- India successfully launches a Mars probe. One is reminded of the 2003 Economist headline when China launched its first crewed space mission: 'Congratulations China! (So, no need for any more aid, then?)'
- Why Obama will let Iran enrich uranium.
- FT columnist Gideon Rachman reports on an audience he and other eminent thinkers and retired politicians had with Xi Jinping. He hears 'faint echoes of Chinese history, in which foreign barbarians paid tribute to the leader of the Middle Kingdom.'
- Stephen Walt asks of the NSA's snooping: 'Where are the big foreign policy and national security gains that we're reaping from this work?'
- The UN tallies up the economic damage of Syria's civil war.
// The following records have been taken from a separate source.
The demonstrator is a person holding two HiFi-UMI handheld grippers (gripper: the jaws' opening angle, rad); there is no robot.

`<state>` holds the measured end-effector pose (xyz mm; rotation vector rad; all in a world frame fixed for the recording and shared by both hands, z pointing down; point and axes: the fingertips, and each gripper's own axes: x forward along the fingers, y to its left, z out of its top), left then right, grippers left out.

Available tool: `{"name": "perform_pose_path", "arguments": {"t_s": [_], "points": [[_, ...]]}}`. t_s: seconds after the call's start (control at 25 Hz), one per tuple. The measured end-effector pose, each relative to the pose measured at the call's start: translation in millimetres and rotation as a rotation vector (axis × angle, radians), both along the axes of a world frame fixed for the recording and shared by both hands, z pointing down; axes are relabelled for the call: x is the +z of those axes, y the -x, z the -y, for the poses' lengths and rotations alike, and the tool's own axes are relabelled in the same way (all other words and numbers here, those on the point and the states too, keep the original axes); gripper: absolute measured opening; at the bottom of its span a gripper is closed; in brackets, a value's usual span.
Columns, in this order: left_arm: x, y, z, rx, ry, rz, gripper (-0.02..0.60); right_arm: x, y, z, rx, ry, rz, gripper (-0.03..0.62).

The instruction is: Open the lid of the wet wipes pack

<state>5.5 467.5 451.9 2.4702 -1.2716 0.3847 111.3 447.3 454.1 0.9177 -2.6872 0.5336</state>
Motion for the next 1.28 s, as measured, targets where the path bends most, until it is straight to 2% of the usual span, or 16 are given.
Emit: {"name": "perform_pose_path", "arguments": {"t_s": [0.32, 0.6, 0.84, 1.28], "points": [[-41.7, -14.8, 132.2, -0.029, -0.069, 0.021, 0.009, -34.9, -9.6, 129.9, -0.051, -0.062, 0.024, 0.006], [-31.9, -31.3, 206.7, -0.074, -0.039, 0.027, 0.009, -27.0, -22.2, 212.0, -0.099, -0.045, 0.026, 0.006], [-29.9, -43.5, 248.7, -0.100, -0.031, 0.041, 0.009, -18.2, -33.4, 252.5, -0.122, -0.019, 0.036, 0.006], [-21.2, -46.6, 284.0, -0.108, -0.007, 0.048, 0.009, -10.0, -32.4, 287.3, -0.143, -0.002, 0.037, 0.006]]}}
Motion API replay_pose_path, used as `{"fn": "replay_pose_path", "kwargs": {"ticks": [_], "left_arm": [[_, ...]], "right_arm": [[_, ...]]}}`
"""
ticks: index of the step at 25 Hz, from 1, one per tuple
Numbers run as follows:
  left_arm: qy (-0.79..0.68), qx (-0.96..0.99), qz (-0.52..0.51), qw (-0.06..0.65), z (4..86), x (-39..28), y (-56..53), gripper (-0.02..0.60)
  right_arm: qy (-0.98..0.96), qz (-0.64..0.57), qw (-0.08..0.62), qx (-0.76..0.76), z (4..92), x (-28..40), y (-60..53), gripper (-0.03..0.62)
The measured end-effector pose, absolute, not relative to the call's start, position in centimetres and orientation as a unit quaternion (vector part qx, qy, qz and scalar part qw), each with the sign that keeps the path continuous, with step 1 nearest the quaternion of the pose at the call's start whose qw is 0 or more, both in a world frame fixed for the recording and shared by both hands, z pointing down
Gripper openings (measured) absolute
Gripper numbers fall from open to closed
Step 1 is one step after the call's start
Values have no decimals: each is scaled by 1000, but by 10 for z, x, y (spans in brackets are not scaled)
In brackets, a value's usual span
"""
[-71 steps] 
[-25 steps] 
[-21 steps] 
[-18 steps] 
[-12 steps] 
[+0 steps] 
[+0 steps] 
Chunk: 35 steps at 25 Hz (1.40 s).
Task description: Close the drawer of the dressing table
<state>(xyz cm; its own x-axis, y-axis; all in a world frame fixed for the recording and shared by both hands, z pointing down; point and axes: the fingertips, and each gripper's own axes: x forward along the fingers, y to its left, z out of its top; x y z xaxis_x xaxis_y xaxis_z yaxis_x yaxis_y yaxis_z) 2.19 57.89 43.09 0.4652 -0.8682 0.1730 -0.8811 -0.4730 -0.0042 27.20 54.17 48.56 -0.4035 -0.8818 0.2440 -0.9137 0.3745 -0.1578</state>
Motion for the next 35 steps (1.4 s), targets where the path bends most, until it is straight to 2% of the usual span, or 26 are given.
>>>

- Regular Interpreter contributor Raoul Heinrichs has made a big splash in the Fairfax papers this morning with his fiery op-ed: 'PM Stumbling Around the International Stage'.
- Also in the Fairfax press this morning, Matt Wade summarises a new book on cricket and India's impact on the world:
A new book called The Great Tamasha, by British journalist James Astill, explores how India's economic surge and obsession with cricket made it the dominant power in the international game (''Tamasha'' is Hindi for entertainment).
"Cricket is the international forum that has been most affected by India's economic rise over the past two decades," says Astill, who is the political editor of The Economist and its former Delhi-based correspondent. ''There isn't another realm outside South Asia that has been so transformed by India's rise as cricket has been. Therefore, it's a salutatory lesson in the good and the bad."